She knows rape and sexual violence against women is epidemic. That is what doctors, nurses, NGO leaders, young women tell us. Why? War, superstition, sexism? All of the above and wrap in poverty and feelings of disempowerment when you are surrounded by a planet of wealth and watch your own wealth shipped overseas.

 She knows the country has iron ore, vanadium and diamonds and rubber.  She knows that even oil may be in the countries near future.   But people are asking, when will the jobs come? Will her government negotiate a strong price for their resources? Will she be able to convince the multinationals to bring value added manufacturing to the rubber plants, to the iron ore mines? Senators and environmentalists said to us, why doesn’t Liberia manufacture rubber bands?  Why doesn’t this nation have steel plants along with the iron ore mines? Why don’t we have furniture factories for the rubber wood, Hevea to westerners versed in the latest renewable resource?  When will Liberia be a place where value is added, rather than a nation of resource extraction? It is a longstanding complaint from those nations who feed the developed world their resources. Can this President make a difference?
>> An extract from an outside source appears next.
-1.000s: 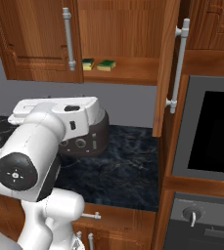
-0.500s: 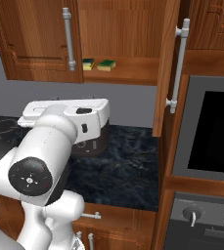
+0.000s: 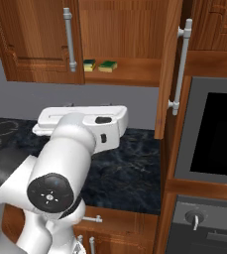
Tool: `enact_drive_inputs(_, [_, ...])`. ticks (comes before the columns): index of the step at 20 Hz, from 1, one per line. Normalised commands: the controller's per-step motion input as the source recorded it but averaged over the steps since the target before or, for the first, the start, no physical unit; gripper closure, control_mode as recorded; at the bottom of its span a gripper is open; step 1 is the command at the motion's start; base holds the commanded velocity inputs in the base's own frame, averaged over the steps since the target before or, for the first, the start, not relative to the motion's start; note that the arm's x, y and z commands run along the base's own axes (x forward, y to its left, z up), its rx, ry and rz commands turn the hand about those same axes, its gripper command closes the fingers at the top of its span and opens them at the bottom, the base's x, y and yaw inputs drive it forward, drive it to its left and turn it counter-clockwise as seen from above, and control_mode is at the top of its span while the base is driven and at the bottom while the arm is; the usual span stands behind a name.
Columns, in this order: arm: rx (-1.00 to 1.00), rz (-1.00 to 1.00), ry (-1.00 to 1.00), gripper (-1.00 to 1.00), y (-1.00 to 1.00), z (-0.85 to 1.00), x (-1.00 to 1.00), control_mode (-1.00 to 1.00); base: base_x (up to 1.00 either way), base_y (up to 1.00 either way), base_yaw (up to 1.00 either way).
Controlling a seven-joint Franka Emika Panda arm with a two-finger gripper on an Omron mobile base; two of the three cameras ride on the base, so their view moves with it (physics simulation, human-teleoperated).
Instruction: Pick up the sponge and sponge from the sink, and place them back in the cabinet, and close the cabinet doors.
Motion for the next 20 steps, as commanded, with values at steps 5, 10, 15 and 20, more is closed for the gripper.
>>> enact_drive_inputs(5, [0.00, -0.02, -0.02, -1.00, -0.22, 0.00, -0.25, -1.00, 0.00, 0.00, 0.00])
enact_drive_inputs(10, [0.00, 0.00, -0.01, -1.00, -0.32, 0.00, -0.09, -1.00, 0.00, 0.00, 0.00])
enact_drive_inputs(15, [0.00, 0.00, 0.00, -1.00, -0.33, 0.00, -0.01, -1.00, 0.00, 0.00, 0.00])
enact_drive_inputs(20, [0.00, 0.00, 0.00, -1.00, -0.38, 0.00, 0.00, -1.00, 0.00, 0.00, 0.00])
So how do you make headway?
Education!  Schoolyards seem crowded, but the majority of people in this post war country are under 18. Where are the qualified teachers after a generation has been forced to flee schools in fear of their lives?  Where do young men and women get the fees to pay for college?  1000 dollars a semester at private, Episcopalian, Cuttington University may seem reasonable to Americans paying 10 or 15 times that amount, but most Liberians are getting by on 2 dollars a day.
That must be a bitter pill considering how hard Liberians work. Many of the people we meet have two or three jobs, though jobs might be too strong a term. They get a little bit here and there, selling something, arranging something else, maybe driving or getting a small stipend from an NGO.  There are small businesses everywhere; market stalls where people will sell single disposable razors ripped out of the bulk packaging from a wheelbarrow. Some people have bought fleets of motorcycle to use as cheap taxi’s.  We have seen three on a bike, with packages too.  There are business centers, where rows of tailors, all men in some locations, sit at old sewing machines and make shirts and pants out of cloth from Africa and places beyond. Women open pharmacies, rent the building, bring in sellers of tires, or rice, or cloth or generators or cell phones. There are many garages and shade tree mechanics. They have to be some of the best in the world to keep their cars running over Liberia’s strut crushing roads.  People sell blocks of frozen, presumably fresh water. It is often their only source of clean water. Charcoal sellers abound.  Charcoal is made the old fashioned way, limbs are chopped up and smoked in a dirt covered mound, then set out along the roadside in sacks covered in palm fronds, awaiting pickup for transport to the city.  People use the charcoal for cooking in homes that don’t have electricity, running water or toilets. You can smell that reality on the streets and the towns, and don’t walk the beach barefoot. They are used as traditional facilities.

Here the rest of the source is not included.